──────── COLLECTED DATA

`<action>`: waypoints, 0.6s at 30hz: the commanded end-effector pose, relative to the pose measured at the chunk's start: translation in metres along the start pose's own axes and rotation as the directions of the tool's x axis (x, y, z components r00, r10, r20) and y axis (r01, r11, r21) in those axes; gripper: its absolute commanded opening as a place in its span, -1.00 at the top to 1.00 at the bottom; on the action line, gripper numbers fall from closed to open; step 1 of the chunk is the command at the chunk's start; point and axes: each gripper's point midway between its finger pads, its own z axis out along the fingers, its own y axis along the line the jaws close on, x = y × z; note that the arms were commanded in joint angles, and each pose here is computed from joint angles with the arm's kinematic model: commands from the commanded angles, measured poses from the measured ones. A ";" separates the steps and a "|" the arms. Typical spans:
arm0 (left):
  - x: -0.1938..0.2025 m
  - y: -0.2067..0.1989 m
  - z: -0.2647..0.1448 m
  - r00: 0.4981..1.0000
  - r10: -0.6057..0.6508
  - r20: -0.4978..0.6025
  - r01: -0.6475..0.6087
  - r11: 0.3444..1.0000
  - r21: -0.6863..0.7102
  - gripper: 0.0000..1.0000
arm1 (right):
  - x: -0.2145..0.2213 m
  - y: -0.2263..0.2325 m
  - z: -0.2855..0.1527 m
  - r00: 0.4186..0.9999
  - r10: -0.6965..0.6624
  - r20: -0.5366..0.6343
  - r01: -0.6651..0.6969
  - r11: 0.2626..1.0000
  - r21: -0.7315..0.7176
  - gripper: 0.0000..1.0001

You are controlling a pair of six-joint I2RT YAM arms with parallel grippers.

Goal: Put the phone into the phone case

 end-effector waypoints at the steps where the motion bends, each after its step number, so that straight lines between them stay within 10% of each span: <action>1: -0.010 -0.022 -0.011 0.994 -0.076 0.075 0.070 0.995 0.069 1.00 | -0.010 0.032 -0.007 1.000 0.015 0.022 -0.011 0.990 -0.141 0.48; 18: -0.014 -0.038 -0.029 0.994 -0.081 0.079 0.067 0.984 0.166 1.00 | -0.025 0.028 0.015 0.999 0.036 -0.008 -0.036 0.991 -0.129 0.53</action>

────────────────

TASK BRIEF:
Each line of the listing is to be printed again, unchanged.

EXERCISE RESPONSE:
`<action>`: waypoints, 0.6s at 30hz: the commanded end-effector pose, relative to the pose measured at the chunk's start: translation in metres along the start pose's own axes and rotation as the directions of the tool's x axis (x, y, z components r00, r10, r20) and y axis (r01, r11, r21) in those axes; gripper: its absolute commanded opening as a place in its span, -1.00 at the top to 1.00 at the bottom; on the action line, gripper numbers fall from closed to open; step 1 of the chunk is the command at the chunk's start; point and axes: each gripper's point midway between its finger pads, its own z axis out along the fingers, its own y axis along the line the jaws close on, x = y × z; note that the arms were commanded in joint angles, and each pose here is computed from joint angles with the arm's kinematic model: commands from the commanded angles, measured poses from the measured ones. A ";" separates the steps and a "|" the arms. Typical spans:
arm0 (left):
  - x: -0.1938..0.2025 m
  - y: -0.2067..0.1989 m
  - z: -0.2647..0.1448 m
  - r00: 0.4981..1.0000
  - r10: -0.6057..0.6508
  - r20: -0.4978..0.6025
  - r01: -0.6475..0.6087
  - r11: 0.3444..1.0000
  - r21: -0.6863..0.7102
  - gripper: 0.0000..1.0000
arm1 (right):
  - x: -0.2145..0.2213 m
  - y: -0.2263..0.2325 m
  - z: -0.2855..0.1527 m
  - r00: 0.4186..0.9999
  - r10: -0.6965..0.6624
  - r20: -0.5366..0.6343
  - r01: -0.6651..0.6969
  - r11: 0.2626..1.0000
  - r21: -0.7315..0.7176
  - gripper: 0.0000..1.0001

You are controlling a pair of six-joint I2RT YAM arms with parallel grippers.

Goal: Put the phone into the phone case

 end-effector waypoints at the steps where the motion bends, each after its step number, so that straight lines between them stay within 10% of each span: <action>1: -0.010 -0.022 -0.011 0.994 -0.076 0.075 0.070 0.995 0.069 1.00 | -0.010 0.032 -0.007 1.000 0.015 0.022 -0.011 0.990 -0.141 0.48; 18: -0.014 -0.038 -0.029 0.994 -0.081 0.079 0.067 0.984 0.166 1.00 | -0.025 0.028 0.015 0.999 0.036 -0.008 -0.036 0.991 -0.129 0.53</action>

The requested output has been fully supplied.